The poor old lady is unable to move or be moved without a good deal of discomfort and her anxious family stand around us, no doubt wondering how we are going to get her out of there. She’s been given 5mg of morphine but it’s nowhere near enough. The paramedic on scene is balancing the analgesic dose with the lady’s vital signs, but she gets another 5mg because pain is the greatest enemy of sustainable vitals, and the removal, or at least easing, of it can make everything much better; respiration rate, pulse rate, blood pressure.
Once she’s settled, we decide to transfer her onto a scoop stretcher by sliding it underneath her and pulling her gently onto it. Then we place her on the floor, wrap her up to secure her, and lift her all the way down to the ground floor and onto the trolley bed, which has been parked outside the uselessly small lift.

As soon as the lady was inside the ambulance, Naomi and I set off on the next call. The idea for these two shifts, is to clear as many of the waiting and minor calls as quickly as possible by running on them and either transporting the patient ourselves or deciding on an alternative pathway. Additionally, the options for most of the calls we receive are pretty straight-forward. We can leave the patient at home, treated and safe, or we can leave them at home awaiting a GP visit. Our aim is to hit and run, as it were, to reduce the number of calls that are clogging up the system and slowing down an ambulance for those who really need it.

A 49 year-old woman with chest pain in a train station next. She was a known asthmatic and she had a slight wheeze, but you can never tell with chest pain and so it was prudent to have a look at her ECG before making decisions in the direction of a cardiac origin. A crew turned up within minutes of our arrival and so they took this patient for further investigation.

Then a call to a 23 month-old child who’d ingested incense somehow was cancelled, so I did a quick U-turn. The call was reinstated and I did another U-turn.... then it was cancelled again. My U-turns are getting very good.
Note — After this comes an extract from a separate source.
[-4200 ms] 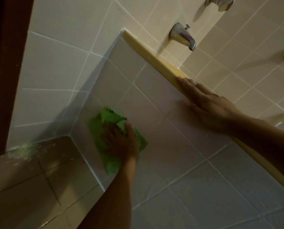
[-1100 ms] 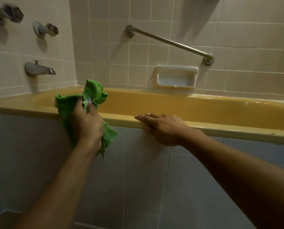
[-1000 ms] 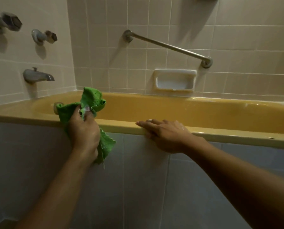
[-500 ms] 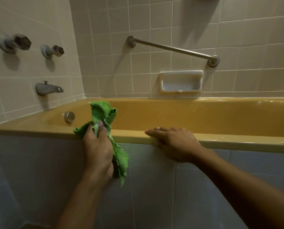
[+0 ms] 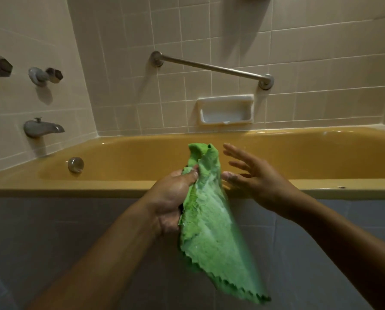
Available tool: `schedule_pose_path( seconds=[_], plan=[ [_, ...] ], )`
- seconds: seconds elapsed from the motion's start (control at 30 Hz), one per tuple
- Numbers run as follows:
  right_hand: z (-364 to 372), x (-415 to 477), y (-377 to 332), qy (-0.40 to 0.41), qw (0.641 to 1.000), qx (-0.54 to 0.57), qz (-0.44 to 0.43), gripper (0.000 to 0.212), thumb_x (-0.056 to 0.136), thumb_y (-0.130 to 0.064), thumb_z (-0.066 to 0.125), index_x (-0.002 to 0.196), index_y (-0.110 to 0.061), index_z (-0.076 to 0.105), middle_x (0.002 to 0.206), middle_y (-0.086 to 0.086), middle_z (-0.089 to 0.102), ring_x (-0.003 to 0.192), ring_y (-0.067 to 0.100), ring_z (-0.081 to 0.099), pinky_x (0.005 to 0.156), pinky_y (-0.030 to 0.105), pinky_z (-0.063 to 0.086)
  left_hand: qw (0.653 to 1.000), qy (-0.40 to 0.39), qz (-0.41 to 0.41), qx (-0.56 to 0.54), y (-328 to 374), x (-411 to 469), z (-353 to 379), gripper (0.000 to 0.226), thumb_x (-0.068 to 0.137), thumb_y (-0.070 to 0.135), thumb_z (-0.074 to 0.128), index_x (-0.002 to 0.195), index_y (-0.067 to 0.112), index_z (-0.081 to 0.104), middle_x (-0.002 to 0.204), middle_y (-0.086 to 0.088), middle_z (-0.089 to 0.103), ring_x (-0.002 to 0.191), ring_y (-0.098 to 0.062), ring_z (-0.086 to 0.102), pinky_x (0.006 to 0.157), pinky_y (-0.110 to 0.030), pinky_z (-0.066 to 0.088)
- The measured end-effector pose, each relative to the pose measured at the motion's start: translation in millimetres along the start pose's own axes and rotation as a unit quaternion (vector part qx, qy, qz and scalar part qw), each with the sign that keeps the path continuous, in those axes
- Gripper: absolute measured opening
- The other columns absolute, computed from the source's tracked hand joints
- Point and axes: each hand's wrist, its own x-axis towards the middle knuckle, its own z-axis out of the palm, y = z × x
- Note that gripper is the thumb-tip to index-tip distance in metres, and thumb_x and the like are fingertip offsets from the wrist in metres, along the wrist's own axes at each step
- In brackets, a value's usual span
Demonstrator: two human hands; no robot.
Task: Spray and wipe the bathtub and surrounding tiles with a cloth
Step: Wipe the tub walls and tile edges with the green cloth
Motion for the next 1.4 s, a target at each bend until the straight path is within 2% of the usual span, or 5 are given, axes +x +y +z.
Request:
schedule_pose_path(
  seconds=[0.3, 0.67, 1.0, 1.23, 1.4],
  plan=[
    [-24.6, -9.3, 6.1, -0.009, 0.998, -0.041, 0.043, 0.018, 0.087, -0.015, 0.074, 0.104, -0.012, 0.077, 0.098, 0.003, 0.078, 0.095, 0.018, 0.074, 0.084, 0.036, 0.062, 0.991, -0.042, -0.014, 0.128, -20.7, 7.1, 29.5, 0.026, 0.105, 0.020, 0.055, 0.106, 0.000, 0.072, 0.100, -0.023, 0.075, 0.086, -0.034, 0.073, 0.084, -0.048, 0.059],
    [-13.1, 3.1, -4.8, 0.056, 0.995, -0.066, 0.045, 0.024, 0.070, -0.036, 0.077, 0.088, -0.020, 0.079, 0.086, -0.005, 0.077, 0.085, 0.010, 0.074, 0.070, 0.028, 0.061, 0.974, 0.019, 0.103, 0.199, -22.1, -7.0, -22.0, 0.032, 0.079, 0.001, 0.082, 0.110, 0.009, 0.075, 0.099, -0.008, 0.079, 0.095, -0.024, 0.076, 0.085, -0.040, 0.062],
    [-17.0, 9.7, -27.1, 0.071, 0.994, -0.087, 0.014, 0.006, 0.082, -0.021, 0.077, 0.085, -0.016, 0.077, 0.079, -0.001, 0.076, 0.077, 0.009, 0.074, 0.062, 0.019, 0.056, 0.886, 0.115, 0.225, 0.389, -33.8, 21.9, -20.0, 0.035, 0.067, 0.012, 0.093, 0.097, 0.023, 0.079, 0.086, 0.009, 0.077, 0.081, -0.006, 0.073, 0.074, -0.036, 0.063],
    [-67.8, -3.1, -24.2, 0.132, 0.979, -0.150, 0.040, 0.014, 0.079, -0.025, 0.080, 0.088, -0.015, 0.078, 0.085, 0.006, 0.076, 0.082, 0.021, 0.072, 0.069, 0.039, 0.063, 0.929, 0.095, 0.222, 0.281, -31.4, 47.5, -11.4, 0.008, 0.080, 0.010, 0.085, 0.085, 0.012, 0.080, 0.087, -0.010, 0.079, 0.088, -0.031, 0.075, 0.083, -0.057, 0.059],
    [-104.8, -18.0, -6.6, 0.172, 0.962, -0.202, 0.073, 0.016, 0.080, -0.023, 0.081, 0.091, -0.013, 0.077, 0.087, 0.005, 0.072, 0.082, 0.017, 0.069, 0.053, 0.017, 0.050, 0.917, 0.056, 0.224, 0.324, -39.8, 69.9, 28.6, 0.012, 0.081, 0.008, 0.084, 0.085, 0.019, 0.079, 0.082, 0.000, 0.079, 0.084, -0.023, 0.076, 0.079, -0.044, 0.063]
  ],
)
An aggressive 56 year-old male, with a special liking for harassing female crews, called for an ambulance but we were sent to suss it out because he rarely needs to go to hospital. When we arrived, I knocked on the back door of his house and he shouted for us to go in. I was a bit wary because the little room he stayed in was gloomy and unlit.

He was lying in bed; his island in a sea of debris and rubbish strewn all over the floor and around him. He told me he had high blood sugar and needed a nurse to come and give him insulin. Naomi checked his BM and it was normal – so he didn’t need anything.

He accepted that all his obs were normal and he asked if we could go and buy him some bottled water and a pay-as-you-go card for his mobile phone. He asked politely but routinely. He had clearly done this many times before.

I spotted about a dozen bottles of liquid on the floor and I drew his attention to them.

“What about this water? Why don’t you drink this?” I asked.

“That’s piss”, he answered.

He wasn’t insulting the water per se, he meant what he said. He urinated into bottles and just left them in the middle of his floor. A simple and efficient system I thought.

Naomi did his shopping (the local shop was only about 50 metres away) and returned to report that the shop keeper knew who she was buying the water for. This, indeed, was a regular habit of his.

I accepted the shopping trip this once but when he asked me if I could pop over to the GP surgery, which was in the same location as the shop, to check when the nurse could visit, I told him he’d reached his limit as far as goody-tokens were concerned. We bid our farewells and left before he asked us to spring clean his flat for him.

In an office more centrally located than the last call, a 28 year-old female had a faint, a fit or a panic attack – nobody seemed to know which. The evidence pointed in the direction of a panic attack because she admitted to having them and seemed poised for another if she didn’t get out of her environment quickly. Her colleagues were concerned and this was creating tension, especially when they spoke of her being unconscious and having seizures, none of which she could recall.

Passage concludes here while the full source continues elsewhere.